Task to complete | Repeat the records below line by line, exactly, finishing on the line that contains "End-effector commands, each".

(Stored entries)
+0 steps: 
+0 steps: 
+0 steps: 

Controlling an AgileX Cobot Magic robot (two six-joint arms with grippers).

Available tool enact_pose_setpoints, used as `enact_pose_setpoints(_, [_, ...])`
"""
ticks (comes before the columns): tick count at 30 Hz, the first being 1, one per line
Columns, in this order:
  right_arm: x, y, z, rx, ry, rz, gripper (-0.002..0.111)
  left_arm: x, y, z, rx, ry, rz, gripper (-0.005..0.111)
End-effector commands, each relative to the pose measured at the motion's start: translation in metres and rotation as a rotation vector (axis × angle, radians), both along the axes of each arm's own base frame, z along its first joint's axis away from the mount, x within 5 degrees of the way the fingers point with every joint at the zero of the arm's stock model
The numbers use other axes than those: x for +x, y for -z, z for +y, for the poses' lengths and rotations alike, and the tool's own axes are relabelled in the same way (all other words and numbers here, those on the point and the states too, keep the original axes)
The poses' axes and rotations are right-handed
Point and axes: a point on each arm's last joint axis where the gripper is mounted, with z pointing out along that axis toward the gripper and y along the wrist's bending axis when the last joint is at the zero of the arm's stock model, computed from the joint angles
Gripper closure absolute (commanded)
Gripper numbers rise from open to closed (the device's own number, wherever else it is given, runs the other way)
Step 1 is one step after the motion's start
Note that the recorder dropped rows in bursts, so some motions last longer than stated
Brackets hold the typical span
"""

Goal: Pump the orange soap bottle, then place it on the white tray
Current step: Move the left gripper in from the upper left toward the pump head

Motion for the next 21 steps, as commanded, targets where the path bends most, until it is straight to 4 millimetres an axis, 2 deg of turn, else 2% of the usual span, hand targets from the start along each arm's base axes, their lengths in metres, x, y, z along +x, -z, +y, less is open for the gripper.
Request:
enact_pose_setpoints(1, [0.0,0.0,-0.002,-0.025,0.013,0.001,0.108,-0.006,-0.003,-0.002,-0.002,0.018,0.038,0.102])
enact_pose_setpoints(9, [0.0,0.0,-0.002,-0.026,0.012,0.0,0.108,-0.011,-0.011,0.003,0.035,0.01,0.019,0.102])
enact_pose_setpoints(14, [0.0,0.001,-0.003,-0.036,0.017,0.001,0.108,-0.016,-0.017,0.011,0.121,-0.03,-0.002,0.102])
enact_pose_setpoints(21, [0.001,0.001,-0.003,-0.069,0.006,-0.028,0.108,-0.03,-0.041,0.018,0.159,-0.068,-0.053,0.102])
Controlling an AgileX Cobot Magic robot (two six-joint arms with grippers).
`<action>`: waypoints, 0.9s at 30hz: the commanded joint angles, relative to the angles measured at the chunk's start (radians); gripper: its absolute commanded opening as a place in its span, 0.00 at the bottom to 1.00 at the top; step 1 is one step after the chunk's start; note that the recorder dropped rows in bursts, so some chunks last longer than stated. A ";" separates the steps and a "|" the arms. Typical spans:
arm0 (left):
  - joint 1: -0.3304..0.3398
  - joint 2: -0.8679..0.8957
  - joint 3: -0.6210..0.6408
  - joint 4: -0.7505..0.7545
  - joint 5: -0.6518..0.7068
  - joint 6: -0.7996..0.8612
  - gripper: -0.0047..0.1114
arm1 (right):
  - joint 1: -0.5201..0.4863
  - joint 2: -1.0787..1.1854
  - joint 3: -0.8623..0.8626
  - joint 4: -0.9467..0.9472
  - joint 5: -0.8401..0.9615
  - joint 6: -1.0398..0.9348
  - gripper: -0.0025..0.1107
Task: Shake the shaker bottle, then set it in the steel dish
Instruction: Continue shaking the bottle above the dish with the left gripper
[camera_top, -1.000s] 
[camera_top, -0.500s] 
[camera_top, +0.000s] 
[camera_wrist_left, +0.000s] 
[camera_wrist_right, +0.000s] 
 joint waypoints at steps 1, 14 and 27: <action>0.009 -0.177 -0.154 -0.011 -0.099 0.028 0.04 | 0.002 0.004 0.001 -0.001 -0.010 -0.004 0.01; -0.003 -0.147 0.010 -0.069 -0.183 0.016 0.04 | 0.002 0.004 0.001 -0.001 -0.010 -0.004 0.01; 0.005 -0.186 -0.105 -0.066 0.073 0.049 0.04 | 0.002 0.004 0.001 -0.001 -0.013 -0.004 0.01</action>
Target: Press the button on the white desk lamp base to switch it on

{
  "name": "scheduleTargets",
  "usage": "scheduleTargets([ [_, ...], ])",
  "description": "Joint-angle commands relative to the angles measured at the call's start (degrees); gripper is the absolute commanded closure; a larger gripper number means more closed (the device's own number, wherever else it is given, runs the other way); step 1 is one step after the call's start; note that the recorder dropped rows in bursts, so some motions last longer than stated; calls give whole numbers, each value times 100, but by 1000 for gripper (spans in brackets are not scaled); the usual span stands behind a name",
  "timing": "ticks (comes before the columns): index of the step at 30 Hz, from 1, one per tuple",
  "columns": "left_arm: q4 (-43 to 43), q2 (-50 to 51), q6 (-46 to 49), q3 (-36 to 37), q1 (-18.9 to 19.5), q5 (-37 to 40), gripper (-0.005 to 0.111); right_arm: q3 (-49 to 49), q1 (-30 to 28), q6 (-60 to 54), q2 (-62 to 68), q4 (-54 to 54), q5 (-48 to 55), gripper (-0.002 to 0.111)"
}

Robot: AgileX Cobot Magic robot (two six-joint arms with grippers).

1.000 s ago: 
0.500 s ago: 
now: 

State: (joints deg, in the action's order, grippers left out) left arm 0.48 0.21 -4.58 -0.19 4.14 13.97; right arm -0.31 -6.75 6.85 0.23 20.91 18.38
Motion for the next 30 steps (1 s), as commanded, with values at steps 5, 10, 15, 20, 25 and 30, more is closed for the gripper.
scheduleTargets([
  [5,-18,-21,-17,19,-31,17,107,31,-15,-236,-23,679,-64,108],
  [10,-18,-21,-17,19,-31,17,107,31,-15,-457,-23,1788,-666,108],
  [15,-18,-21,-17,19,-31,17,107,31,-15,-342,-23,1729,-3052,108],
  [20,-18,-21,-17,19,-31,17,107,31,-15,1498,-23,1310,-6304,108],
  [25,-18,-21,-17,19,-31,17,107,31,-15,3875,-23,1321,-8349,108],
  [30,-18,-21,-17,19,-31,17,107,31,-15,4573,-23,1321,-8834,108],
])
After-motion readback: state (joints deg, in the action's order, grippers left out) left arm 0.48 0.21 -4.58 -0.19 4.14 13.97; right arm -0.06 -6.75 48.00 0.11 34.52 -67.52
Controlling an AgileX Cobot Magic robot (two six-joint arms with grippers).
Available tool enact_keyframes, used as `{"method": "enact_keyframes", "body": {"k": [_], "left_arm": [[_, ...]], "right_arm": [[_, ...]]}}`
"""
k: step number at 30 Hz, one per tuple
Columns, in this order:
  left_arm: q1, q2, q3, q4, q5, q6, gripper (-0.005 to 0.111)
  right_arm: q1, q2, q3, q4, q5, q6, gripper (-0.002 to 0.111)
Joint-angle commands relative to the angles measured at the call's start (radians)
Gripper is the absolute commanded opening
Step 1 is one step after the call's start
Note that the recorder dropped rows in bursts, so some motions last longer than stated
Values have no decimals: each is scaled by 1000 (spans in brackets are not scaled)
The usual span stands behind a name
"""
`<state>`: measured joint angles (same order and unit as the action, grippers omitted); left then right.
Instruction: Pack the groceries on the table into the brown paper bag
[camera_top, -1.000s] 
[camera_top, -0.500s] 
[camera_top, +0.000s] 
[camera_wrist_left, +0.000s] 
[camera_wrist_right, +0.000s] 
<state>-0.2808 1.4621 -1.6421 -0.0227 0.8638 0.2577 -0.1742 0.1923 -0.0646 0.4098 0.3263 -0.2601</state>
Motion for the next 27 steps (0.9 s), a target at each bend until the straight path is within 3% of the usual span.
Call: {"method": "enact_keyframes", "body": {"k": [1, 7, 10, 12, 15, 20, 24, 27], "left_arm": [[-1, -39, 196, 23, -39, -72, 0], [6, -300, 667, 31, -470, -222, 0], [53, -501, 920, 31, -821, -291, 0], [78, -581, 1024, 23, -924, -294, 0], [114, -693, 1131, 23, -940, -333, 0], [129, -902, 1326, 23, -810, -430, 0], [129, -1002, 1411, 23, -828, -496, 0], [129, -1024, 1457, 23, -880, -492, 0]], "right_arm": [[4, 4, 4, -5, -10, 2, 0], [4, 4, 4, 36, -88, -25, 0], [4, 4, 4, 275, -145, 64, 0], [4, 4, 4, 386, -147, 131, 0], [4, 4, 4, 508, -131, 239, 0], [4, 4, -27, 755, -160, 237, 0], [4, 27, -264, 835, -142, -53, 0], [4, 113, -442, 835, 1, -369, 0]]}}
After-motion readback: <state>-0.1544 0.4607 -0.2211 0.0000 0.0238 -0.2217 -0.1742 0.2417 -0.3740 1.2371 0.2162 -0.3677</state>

Solution |
+0 steps: 
+0 steps: 
+0 steps: 

Controlling an AgileX Cobot Magic robot (two six-joint arms with grippers).

Available tool enact_pose_setpoints, used as `enact_pose_setpoints(_, [_, ...])`
"""
ticks (comes before the columns): tick count at 30 Hz, the first being 1, one per line
Columns, in this order:
  right_arm: x, y, z, rx, ry, rz, gripper (-0.002..0.111)
  left_arm: x, y, z, rx, ry, rz, gripper (-0.005..0.111)
End-effector commands, each relative to the pose measured at the motion's start: translation in metres and rotation as a rotation vector (axis × angle, radians), both along the axes of each arm's own base frame, z along its first joint's axis away from the mount, x within 5 degrees of the way the fingers point with every joint at the zero of the arm's stock model

This exercise requires no further work.